WORK TO BE COMPLETED:
Word for word, return every record that follows.

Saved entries
== Segment start ==

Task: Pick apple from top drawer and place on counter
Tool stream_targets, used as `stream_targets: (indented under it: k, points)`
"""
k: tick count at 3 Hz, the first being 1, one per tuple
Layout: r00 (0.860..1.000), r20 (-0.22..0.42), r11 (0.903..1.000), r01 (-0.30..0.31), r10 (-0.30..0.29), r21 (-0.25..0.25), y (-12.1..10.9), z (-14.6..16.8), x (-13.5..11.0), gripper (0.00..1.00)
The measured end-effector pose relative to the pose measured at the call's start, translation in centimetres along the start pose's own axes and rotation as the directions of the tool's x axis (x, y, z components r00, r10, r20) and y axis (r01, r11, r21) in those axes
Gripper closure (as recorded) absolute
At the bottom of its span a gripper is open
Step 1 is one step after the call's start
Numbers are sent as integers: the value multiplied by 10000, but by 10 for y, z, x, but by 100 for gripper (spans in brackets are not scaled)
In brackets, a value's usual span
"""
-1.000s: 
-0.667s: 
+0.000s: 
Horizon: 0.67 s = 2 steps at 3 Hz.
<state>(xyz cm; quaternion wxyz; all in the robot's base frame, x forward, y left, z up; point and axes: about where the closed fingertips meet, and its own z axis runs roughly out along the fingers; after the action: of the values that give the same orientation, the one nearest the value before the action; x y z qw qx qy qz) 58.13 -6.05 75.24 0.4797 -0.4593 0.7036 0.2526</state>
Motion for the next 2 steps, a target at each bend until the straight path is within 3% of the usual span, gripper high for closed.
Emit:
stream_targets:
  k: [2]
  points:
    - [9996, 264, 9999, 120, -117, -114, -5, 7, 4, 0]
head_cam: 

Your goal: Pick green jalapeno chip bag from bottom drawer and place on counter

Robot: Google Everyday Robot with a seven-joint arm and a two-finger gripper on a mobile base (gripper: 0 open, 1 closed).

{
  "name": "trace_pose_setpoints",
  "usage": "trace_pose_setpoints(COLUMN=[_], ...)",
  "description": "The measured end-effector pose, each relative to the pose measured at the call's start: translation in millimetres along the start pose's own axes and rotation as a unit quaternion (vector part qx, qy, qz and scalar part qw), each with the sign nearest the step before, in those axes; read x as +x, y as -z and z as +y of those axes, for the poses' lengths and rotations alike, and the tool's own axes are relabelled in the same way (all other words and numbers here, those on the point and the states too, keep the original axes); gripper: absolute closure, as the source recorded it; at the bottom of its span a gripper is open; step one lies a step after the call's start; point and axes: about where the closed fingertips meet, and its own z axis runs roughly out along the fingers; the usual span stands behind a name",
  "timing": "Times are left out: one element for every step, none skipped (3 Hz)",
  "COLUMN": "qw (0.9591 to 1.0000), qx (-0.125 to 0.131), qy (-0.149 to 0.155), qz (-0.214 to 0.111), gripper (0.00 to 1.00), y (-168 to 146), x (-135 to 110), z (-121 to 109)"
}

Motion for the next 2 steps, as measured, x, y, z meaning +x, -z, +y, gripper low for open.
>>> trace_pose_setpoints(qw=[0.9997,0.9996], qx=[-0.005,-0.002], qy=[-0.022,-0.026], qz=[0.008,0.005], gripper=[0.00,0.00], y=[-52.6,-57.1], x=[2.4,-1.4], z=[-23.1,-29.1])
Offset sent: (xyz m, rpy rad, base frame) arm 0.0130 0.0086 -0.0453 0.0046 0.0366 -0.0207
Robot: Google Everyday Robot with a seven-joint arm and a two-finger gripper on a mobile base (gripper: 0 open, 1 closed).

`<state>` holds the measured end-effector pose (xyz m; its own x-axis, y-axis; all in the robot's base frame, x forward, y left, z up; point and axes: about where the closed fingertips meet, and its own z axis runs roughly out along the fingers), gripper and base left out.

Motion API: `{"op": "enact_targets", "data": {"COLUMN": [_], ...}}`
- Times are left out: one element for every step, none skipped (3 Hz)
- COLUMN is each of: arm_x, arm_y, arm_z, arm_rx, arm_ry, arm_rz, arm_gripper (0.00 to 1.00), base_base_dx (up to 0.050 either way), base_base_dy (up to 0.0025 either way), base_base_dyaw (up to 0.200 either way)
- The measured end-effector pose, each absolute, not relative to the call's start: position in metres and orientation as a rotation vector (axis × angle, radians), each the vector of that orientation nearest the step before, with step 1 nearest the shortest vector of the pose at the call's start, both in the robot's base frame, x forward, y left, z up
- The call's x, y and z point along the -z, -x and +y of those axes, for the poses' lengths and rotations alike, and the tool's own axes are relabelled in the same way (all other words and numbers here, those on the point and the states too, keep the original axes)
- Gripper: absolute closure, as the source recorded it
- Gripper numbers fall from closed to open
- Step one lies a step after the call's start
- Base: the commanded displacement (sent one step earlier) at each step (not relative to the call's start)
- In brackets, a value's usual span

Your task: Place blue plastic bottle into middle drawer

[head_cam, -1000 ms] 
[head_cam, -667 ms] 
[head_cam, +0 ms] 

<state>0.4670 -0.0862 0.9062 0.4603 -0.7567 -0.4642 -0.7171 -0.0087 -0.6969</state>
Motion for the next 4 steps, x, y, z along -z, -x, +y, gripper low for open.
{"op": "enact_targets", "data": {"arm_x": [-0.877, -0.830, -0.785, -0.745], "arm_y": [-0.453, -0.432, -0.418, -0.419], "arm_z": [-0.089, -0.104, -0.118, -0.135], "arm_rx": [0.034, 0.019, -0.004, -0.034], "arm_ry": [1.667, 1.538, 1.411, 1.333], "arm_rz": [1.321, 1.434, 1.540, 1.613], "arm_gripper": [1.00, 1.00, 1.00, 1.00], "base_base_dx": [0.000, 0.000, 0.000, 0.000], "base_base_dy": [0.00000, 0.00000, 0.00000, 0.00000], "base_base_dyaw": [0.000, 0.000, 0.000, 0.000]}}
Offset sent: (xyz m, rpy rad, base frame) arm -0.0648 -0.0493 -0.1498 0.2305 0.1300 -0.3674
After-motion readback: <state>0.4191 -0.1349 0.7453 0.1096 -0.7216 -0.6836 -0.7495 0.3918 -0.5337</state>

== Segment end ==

OUTPUT:
Task: Pick apple from top drawer and place on counter
Tool stream_targets, used as `stream_targets: (indented under it: k, points)`
"""
k: tick count at 3 Hz, the first being 1, one per tuple
Layout: r00 (0.860..1.000), r20 (-0.22..0.42), r11 (0.903..1.000), r01 (-0.30..0.31), r10 (-0.30..0.29), r21 (-0.25..0.25), y (-12.1..10.9), z (-14.6..16.8), x (-13.5..11.0), gripper (0.00..1.00)
The measured end-effector pose relative to the pose measured at the call's start, translation in centimetres along the start pose's own axes and rotation as the directions of the tool's x axis (x, y, z components r00, r10, r20) and y axis (r01, r11, r21) in those axes
Gripper closure (as recorded) absolute
At the bottom of its span a gripper is open
Step 1 is one step after the call's start
Numbers are sent as integers: the value multiplied by 10000, but by 10 for y, z, x, but by 100 for gripper (spans in brackets are not scaled)
In brackets, a value's usual span
"""
-1.000s: 
-0.667s: 
+0.000s: 
Horizon: 0.67 s = 2 steps at 3 Hz.
<state>(xyz cm; quaternion wxyz; all in the robot's base frame, x forward, y left, z up; point and axes: about where the closed fingertips meet, and its own z axis runs roughly out along the fingers; after the action: of the values that give the same orientation, the one nearest the value before the action; x y z qw qx qy qz) 58.13 -6.05 75.24 0.4797 -0.4593 0.7036 0.2526</state>
Motion for the next 2 steps, a target at each bend until the straight path is within 3% of the usual span, gripper high for closed.
Emit:
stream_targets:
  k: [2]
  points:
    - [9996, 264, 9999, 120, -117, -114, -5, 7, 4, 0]
head_cam: 

Your goal: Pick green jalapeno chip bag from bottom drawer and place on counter

Robot: Google Everyday Robot with a seven-joint arm and a two-finger gripper on a mobile base (gripper: 0 open, 1 closed).

{
  "name": "trace_pose_setpoints",
  "usage": "trace_pose_setpoints(COLUMN=[_], ...)",
  "description": "The measured end-effector pose, each relative to the pose measured at the call's start: translation in millimetres along the start pose's own axes and rotation as a unit quaternion (vector part qx, qy, qz and scalar part qw), each with the sign nearest the step before, in those axes; read x as +x, y as -z and z as +y of those axes, for the poses' lengths and rotations alike, and the tool's own axes are relabelled in the same way (all other words and numbers here, those on the point and the states too, keep the original axes); gripper: absolute closure, as the source recorded it; at the bottom of its span a gripper is open; step one lies a step after the call's start; point and axes: about where the closed fingertips meet, and its own z axis runs roughly out along the fingers; the usual span stands behind a name",
  "timing": "Times are left out: one element for every step, none skipped (3 Hz)",
  "COLUMN": "qw (0.9591 to 1.0000), qx (-0.125 to 0.131), qy (-0.149 to 0.155), qz (-0.214 to 0.111), gripper (0.00 to 1.00), y (-168 to 146), x (-135 to 110), z (-121 to 109)"
}

Motion for the next 2 steps, as measured, x, y, z meaning +x, -z, +y, gripper low for open.
>>> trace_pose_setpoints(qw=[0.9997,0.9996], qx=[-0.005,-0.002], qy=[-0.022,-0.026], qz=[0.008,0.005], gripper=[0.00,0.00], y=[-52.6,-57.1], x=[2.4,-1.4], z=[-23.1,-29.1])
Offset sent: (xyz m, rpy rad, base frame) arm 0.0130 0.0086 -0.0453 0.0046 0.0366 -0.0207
Robot: Google Everyday Robot with a seven-joint arm and a two-finger gripper on a mobile base (gripper: 0 open, 1 closed).

`<state>` holds the measured end-effector pose (xyz m; its own x-axis, y-axis; all in the robot's base frame, x forward, y left, z up; point and axes: about where the closed fingertips meet, and its own z axis runs roughly out along the fingers), gripper and base left out.

Motion API: `{"op": "enact_targets", "data": {"COLUMN": [_], ...}}`
- Times are left out: one element for every step, none skipped (3 Hz)
- COLUMN is each of: arm_x, arm_y, arm_z, arm_rx, arm_ry, arm_rz, arm_gripper (0.00 to 1.00), base_base_dx (up to 0.050 either way), base_base_dy (up to 0.0025 either way), base_base_dyaw (up to 0.200 either way)
- The measured end-effector pose, each absolute, not relative to the call's start: position in metres and orientation as a rotation vector (axis × angle, radians), each the vector of that orientation nearest the step before, with step 1 nearest the shortest vector of the pose at the call's start, both in the robot's base frame, x forward, y left, z up
- The call's x, y and z point along the -z, -x and +y of those axes, for the poses' lengths and rotations alike, and the tool's own axes are relabelled in the same way (all other words and numbers here, those on the point and the states too, keep the original axes)
- Gripper: absolute closure, as the source recorded it
- Gripper numbers fall from closed to open
- Step one lies a step after the call's start
- Base: the commanded displacement (sent one step earlier) at each step (not relative to the call's start)
- In brackets, a value's usual span

Your task: Place blue plastic bottle into middle drawer

[head_cam, -1000 ms] 
[head_cam, -667 ms] 
[head_cam, +0 ms] 

<state>0.4670 -0.0862 0.9062 0.4603 -0.7567 -0.4642 -0.7171 -0.0087 -0.6969</state>
Motion for the next 4 steps, x, y, z along -z, -x, +y, gripper low for open.
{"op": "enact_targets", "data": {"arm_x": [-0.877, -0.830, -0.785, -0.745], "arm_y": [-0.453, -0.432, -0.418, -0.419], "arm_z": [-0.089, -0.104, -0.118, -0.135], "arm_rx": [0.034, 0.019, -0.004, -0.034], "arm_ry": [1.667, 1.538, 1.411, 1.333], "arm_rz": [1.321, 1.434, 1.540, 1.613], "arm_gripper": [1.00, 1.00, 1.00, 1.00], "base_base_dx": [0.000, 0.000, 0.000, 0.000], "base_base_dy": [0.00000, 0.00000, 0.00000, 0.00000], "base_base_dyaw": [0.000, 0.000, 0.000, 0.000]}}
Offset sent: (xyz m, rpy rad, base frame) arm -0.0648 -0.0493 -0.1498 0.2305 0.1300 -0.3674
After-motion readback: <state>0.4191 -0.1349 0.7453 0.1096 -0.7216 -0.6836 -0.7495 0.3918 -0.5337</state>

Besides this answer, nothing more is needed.